__WHAT IS NEEDED__: Could you retype the records word for word but without any pictures?

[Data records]
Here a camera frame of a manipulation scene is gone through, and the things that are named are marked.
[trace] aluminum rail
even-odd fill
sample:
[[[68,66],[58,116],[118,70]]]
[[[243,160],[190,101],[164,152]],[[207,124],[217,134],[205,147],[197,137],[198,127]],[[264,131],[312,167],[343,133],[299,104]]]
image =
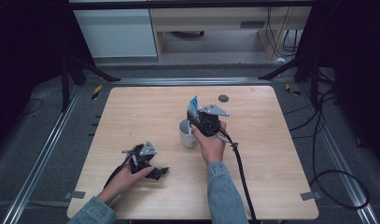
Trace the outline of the aluminum rail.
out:
[[[52,132],[49,135],[49,138],[41,150],[35,165],[33,166],[30,174],[27,176],[26,181],[21,187],[19,194],[16,196],[15,201],[8,208],[6,216],[4,217],[3,223],[17,223],[21,217],[26,204],[29,202],[30,196],[32,195],[35,186],[38,182],[39,177],[41,176],[44,168],[46,167],[49,157],[59,140],[59,137],[63,131],[64,125],[67,122],[73,107],[77,101],[77,96],[80,91],[80,87],[75,87],[72,94],[72,102],[68,108],[60,115],[58,120],[55,123],[55,126],[52,129]]]

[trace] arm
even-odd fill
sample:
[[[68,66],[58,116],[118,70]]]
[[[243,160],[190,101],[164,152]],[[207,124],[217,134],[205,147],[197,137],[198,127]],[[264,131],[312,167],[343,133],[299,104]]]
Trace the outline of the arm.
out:
[[[129,166],[124,166],[111,182],[97,195],[91,198],[68,222],[86,224],[106,224],[113,223],[117,216],[109,207],[113,200],[126,189],[134,185],[135,182],[148,175],[154,167],[150,166],[135,174],[132,174]]]
[[[248,224],[240,194],[222,161],[207,165],[207,200],[213,223]]]
[[[225,129],[226,126],[227,124],[221,121],[221,127]],[[192,132],[201,145],[202,156],[207,166],[207,200],[213,223],[248,224],[240,194],[222,162],[225,142],[216,136],[203,136],[195,126],[192,126]]]

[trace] denim sleeve
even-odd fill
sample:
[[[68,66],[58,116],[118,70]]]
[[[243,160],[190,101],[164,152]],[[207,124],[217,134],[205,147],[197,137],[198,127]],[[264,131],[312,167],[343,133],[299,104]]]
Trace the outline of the denim sleeve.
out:
[[[117,219],[114,211],[97,197],[92,197],[67,223],[102,224]]]
[[[239,192],[222,161],[207,165],[207,199],[213,224],[248,224]]]

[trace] black cable on floor
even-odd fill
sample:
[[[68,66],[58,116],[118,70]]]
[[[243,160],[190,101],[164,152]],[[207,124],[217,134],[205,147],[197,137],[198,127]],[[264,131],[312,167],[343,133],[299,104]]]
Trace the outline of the black cable on floor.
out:
[[[316,127],[315,127],[315,130],[314,130],[314,136],[313,136],[313,143],[312,143],[312,170],[313,170],[313,174],[314,174],[314,179],[312,179],[312,181],[310,182],[310,186],[312,186],[314,183],[317,183],[317,185],[320,187],[321,191],[327,196],[329,197],[331,200],[333,200],[335,203],[338,203],[339,205],[341,205],[342,207],[344,208],[347,208],[347,209],[350,209],[350,210],[358,210],[358,209],[361,209],[361,208],[364,208],[365,206],[368,205],[368,203],[370,202],[370,193],[369,191],[364,187],[364,185],[362,184],[362,182],[357,179],[355,176],[351,175],[350,173],[348,172],[345,172],[345,171],[341,171],[341,170],[336,170],[336,169],[331,169],[331,170],[327,170],[327,171],[323,171],[321,173],[317,173],[316,171],[316,135],[317,135],[317,126],[319,124],[319,122],[321,121],[321,116],[322,116],[322,106],[323,106],[323,100],[324,100],[324,97],[328,94],[332,93],[332,91],[327,91],[325,94],[323,94],[318,102],[318,110],[320,111],[319,112],[319,115],[318,115],[318,119],[317,119],[317,124],[316,124]],[[353,178],[354,180],[356,180],[365,197],[366,197],[366,200],[365,202],[362,204],[362,205],[359,205],[359,206],[353,206],[353,205],[349,205],[349,204],[345,204],[345,203],[342,203],[341,201],[337,200],[336,198],[334,198],[332,195],[330,195],[320,184],[319,182],[319,178],[323,175],[326,175],[326,174],[331,174],[331,173],[339,173],[339,174],[342,174],[342,175],[347,175],[351,178]]]

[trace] black tripod leg
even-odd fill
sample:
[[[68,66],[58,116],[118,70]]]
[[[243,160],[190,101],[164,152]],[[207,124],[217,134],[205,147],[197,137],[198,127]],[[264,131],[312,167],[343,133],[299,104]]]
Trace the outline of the black tripod leg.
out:
[[[75,62],[75,63],[79,64],[80,66],[82,66],[82,67],[90,70],[91,72],[93,72],[97,76],[102,77],[102,78],[104,78],[105,80],[107,80],[109,82],[120,81],[120,78],[112,77],[112,76],[104,73],[103,71],[100,71],[97,67],[95,67],[93,65],[90,65],[88,63],[85,63],[84,61],[80,60],[77,57],[72,57],[71,59],[73,60],[73,62]]]
[[[283,72],[285,72],[286,70],[290,69],[291,67],[299,66],[301,63],[303,63],[303,61],[305,61],[306,56],[307,56],[307,54],[302,53],[298,57],[296,57],[293,60],[289,61],[288,63],[285,63],[282,66],[278,67],[272,73],[270,73],[270,74],[268,74],[266,76],[263,76],[263,77],[259,77],[259,79],[270,80],[270,79],[272,79],[274,77],[277,77],[280,74],[282,74]]]

__SOLUTION FOR THIS EXERCISE__:
Here a camera frame of a manipulation scene is gone through, and the things that are named are marked.
[trace] aluminum rail
even-odd fill
sample:
[[[68,66],[58,116],[118,70]]]
[[[243,160],[190,101],[164,152]],[[207,124],[217,134],[205,147],[197,137],[198,127]],[[264,131],[312,167],[343,133],[299,104]]]
image =
Trace the outline of the aluminum rail.
out:
[[[52,132],[49,135],[49,138],[41,150],[35,165],[33,166],[30,174],[27,176],[26,181],[21,187],[19,194],[16,196],[15,201],[8,208],[6,216],[4,217],[3,223],[17,223],[21,217],[26,204],[29,202],[30,196],[32,195],[35,186],[38,182],[39,177],[41,176],[44,168],[46,167],[49,157],[59,140],[59,137],[63,131],[64,125],[67,122],[73,107],[77,101],[77,96],[80,91],[80,87],[75,87],[72,94],[72,102],[68,108],[60,115],[58,120],[55,123],[55,126],[52,129]]]

[trace] arm
even-odd fill
sample:
[[[68,66],[58,116],[118,70]]]
[[[243,160],[190,101],[164,152]],[[207,124],[217,134],[205,147],[197,137],[198,127]],[[264,131],[312,167],[343,133],[299,104]]]
Trace the outline of the arm.
out:
[[[129,166],[124,166],[111,182],[97,195],[91,198],[68,222],[86,224],[106,224],[113,223],[117,216],[109,207],[113,200],[126,189],[134,185],[135,182],[148,175],[154,167],[150,166],[135,174],[132,174]]]
[[[248,224],[240,194],[222,161],[207,165],[207,200],[213,223]]]
[[[225,129],[226,126],[227,124],[221,121],[221,127]],[[192,132],[201,145],[202,156],[207,166],[207,200],[213,223],[248,224],[240,194],[222,162],[225,142],[216,136],[203,136],[195,126],[192,126]]]

[trace] denim sleeve
even-odd fill
sample:
[[[68,66],[58,116],[118,70]]]
[[[243,160],[190,101],[164,152]],[[207,124],[217,134],[205,147],[197,137],[198,127]],[[264,131],[312,167],[343,133],[299,104]]]
Trace the outline of the denim sleeve.
out:
[[[117,219],[114,211],[97,197],[92,197],[67,223],[102,224]]]
[[[239,192],[222,161],[207,165],[207,199],[213,224],[248,224]]]

[trace] black cable on floor
even-odd fill
sample:
[[[68,66],[58,116],[118,70]]]
[[[243,160],[190,101],[164,152]],[[207,124],[217,134],[205,147],[197,137],[198,127]],[[264,131],[312,167],[343,133],[299,104]]]
Trace the outline of the black cable on floor.
out:
[[[316,127],[315,127],[315,130],[314,130],[314,136],[313,136],[313,143],[312,143],[312,170],[313,170],[313,174],[314,174],[314,179],[312,179],[312,181],[310,182],[310,186],[312,186],[314,183],[317,183],[317,185],[320,187],[321,191],[327,196],[329,197],[331,200],[333,200],[335,203],[338,203],[339,205],[341,205],[342,207],[344,208],[347,208],[347,209],[350,209],[350,210],[358,210],[358,209],[361,209],[361,208],[364,208],[365,206],[368,205],[368,203],[370,202],[370,193],[369,191],[364,187],[364,185],[362,184],[362,182],[357,179],[355,176],[351,175],[350,173],[348,172],[345,172],[345,171],[341,171],[341,170],[336,170],[336,169],[331,169],[331,170],[327,170],[327,171],[323,171],[321,173],[317,173],[316,171],[316,135],[317,135],[317,126],[319,124],[319,122],[321,121],[321,116],[322,116],[322,106],[323,106],[323,100],[324,100],[324,97],[328,94],[332,93],[332,91],[327,91],[325,94],[323,94],[318,102],[318,110],[320,111],[319,112],[319,115],[318,115],[318,119],[317,119],[317,124],[316,124]],[[353,178],[354,180],[356,180],[365,197],[366,197],[366,200],[365,202],[362,204],[362,205],[359,205],[359,206],[353,206],[353,205],[349,205],[349,204],[345,204],[345,203],[342,203],[341,201],[337,200],[336,198],[334,198],[332,195],[330,195],[320,184],[319,182],[319,178],[323,175],[326,175],[326,174],[331,174],[331,173],[339,173],[339,174],[342,174],[342,175],[347,175],[351,178]]]

[trace] black tripod leg
even-odd fill
sample:
[[[68,66],[58,116],[118,70]]]
[[[243,160],[190,101],[164,152]],[[207,124],[217,134],[205,147],[197,137],[198,127]],[[264,131],[312,167],[343,133],[299,104]]]
Trace the outline of the black tripod leg.
out:
[[[75,62],[75,63],[79,64],[80,66],[82,66],[82,67],[90,70],[91,72],[93,72],[97,76],[102,77],[102,78],[104,78],[105,80],[107,80],[109,82],[120,81],[120,78],[112,77],[112,76],[104,73],[103,71],[100,71],[97,67],[95,67],[93,65],[90,65],[88,63],[85,63],[84,61],[80,60],[77,57],[72,57],[71,59],[73,60],[73,62]]]
[[[283,72],[285,72],[286,70],[290,69],[291,67],[299,66],[301,63],[303,63],[303,61],[305,61],[306,56],[307,56],[307,54],[302,53],[298,57],[296,57],[293,60],[289,61],[288,63],[285,63],[282,66],[278,67],[272,73],[270,73],[270,74],[268,74],[266,76],[263,76],[263,77],[259,77],[259,79],[270,80],[270,79],[272,79],[274,77],[277,77],[280,74],[282,74]]]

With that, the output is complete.